Photograph — African Environment

The Democratic Republic of Congo (DRC) has received a joint bid for its ambitious 11, 000megawatts hydropower project and expressed plans to kickstart the long-delayed project this year. But as elections draw near and tensions continue to rise about the possibility of the current president extending his 17-year reign, the political environment still poses a big risk.

One consortium led by China Three Gorges Corporation and another that includes Spain’s ACS (Actividades de Construccion y Servicios SA) submitted a joint bid on June 6 for the $13.9 billion project which will generate 11, 000 megawatts, a Bloomberg report said quoting Bruno Kapandji, director of the Agency for the Development and Promotion of the Grand Inga Project on Wednesday.

“Our aim is to start Inga this year,” the Director of the agency said. “The two consortia have given us a document in which they committed to creating a single consortium. We are in the process of preparing, discussing and negotiating the exclusive collaboration contract which will allow the single candidate to go to the market to find the financing.”

The Inga 3 project, the first part of the mega-project, is being fast-tracked by the DRC government and will span one channel of the vast river Congo at Inga Falls. But subsequent phases, estimated to cost about $100bn, could eventually span the Congo river, the world’s second largest by volume. When completed, the whole project is expected to have an electricity-generating capacity of nearly 40,000MW – enough to provide over 40 percent of Africa’s power needs.

The government had planned that this first phase would only generate 4,800 megawatts but the Director in charge of the project has confirmed an expansion. “The project has changed because the demand has changed,” said Bruno Kapanji.

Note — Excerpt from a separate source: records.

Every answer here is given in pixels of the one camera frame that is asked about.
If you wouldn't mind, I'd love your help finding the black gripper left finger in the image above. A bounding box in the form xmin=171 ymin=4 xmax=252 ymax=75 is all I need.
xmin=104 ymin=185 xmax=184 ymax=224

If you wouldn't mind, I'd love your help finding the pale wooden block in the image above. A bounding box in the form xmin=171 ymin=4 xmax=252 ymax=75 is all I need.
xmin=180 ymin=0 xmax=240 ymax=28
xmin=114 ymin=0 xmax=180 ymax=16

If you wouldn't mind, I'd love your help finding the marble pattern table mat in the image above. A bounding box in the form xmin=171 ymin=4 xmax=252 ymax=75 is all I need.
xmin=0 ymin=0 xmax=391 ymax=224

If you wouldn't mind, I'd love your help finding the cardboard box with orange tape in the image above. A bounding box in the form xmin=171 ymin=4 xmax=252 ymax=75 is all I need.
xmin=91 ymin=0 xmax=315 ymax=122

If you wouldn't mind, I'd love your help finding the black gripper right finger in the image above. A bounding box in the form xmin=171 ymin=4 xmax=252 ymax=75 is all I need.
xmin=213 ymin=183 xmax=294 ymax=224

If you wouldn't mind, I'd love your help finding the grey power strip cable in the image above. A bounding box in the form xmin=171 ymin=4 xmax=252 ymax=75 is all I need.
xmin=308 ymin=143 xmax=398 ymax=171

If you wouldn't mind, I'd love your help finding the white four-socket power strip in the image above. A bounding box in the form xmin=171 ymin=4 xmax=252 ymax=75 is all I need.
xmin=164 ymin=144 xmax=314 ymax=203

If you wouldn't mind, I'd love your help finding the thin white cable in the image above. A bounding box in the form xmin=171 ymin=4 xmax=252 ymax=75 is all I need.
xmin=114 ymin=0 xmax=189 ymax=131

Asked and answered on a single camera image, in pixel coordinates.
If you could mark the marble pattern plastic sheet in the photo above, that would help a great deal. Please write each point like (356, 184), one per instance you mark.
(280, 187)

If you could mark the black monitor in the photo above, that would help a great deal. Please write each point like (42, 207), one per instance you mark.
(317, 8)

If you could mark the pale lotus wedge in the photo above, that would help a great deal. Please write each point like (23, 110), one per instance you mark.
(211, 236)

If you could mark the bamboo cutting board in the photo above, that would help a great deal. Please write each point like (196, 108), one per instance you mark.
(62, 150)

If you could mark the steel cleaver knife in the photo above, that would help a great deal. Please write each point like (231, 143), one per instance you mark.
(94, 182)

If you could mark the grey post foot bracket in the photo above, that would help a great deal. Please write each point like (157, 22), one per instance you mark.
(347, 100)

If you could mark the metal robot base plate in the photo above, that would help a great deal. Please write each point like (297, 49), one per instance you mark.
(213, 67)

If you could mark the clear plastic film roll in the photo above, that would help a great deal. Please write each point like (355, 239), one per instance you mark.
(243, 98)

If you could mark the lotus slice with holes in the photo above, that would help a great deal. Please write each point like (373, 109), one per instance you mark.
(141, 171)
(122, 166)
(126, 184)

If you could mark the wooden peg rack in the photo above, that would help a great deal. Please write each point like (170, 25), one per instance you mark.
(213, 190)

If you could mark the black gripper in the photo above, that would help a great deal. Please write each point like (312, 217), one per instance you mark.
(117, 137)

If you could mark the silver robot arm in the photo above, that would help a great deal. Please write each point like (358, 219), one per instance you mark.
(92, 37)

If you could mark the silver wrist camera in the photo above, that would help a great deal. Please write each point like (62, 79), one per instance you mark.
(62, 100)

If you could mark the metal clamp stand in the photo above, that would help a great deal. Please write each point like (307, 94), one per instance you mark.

Kapanji also explained that the energy deficit in the mining industry had increased from about 500 megawatts to 1,300 megawatts in the years since the project was initiated.

But the long-delayed project initiated since 2013, which the government says would help address power shortage which crippled the mining industry’s growth, may be caught in the midst of rising political tension in the country.

While the constitution bars Joseph Kabila from seeking a third term, he has refused to rule himself out publicly as a candidate in a vote scheduled for December 23. Prime Minister Bruno Tshibala, however, said in an interview with Reuters on the sidelines of the International Economic Forum of the Americas, Conference of Montreal that “The elections are going to take place without the participation of President Kabila who will abide by the spirit and the letter of the constitution.”

This is not the first time the elections have been scheduled to take place. The president in an attempt to extend his 17-year rule had postponed the elections since 2016, and this had, in turn, increased the tension in the fragile state; and it risks further destabilizing Africa’s biggest copper producer, which hasn’t had a peaceful transfer of power since independence in 1960.

So far, the hydropower project has lost the financial backing of international organisations like the World Bank and could risk further delay in the event of any breakdown in the political environment.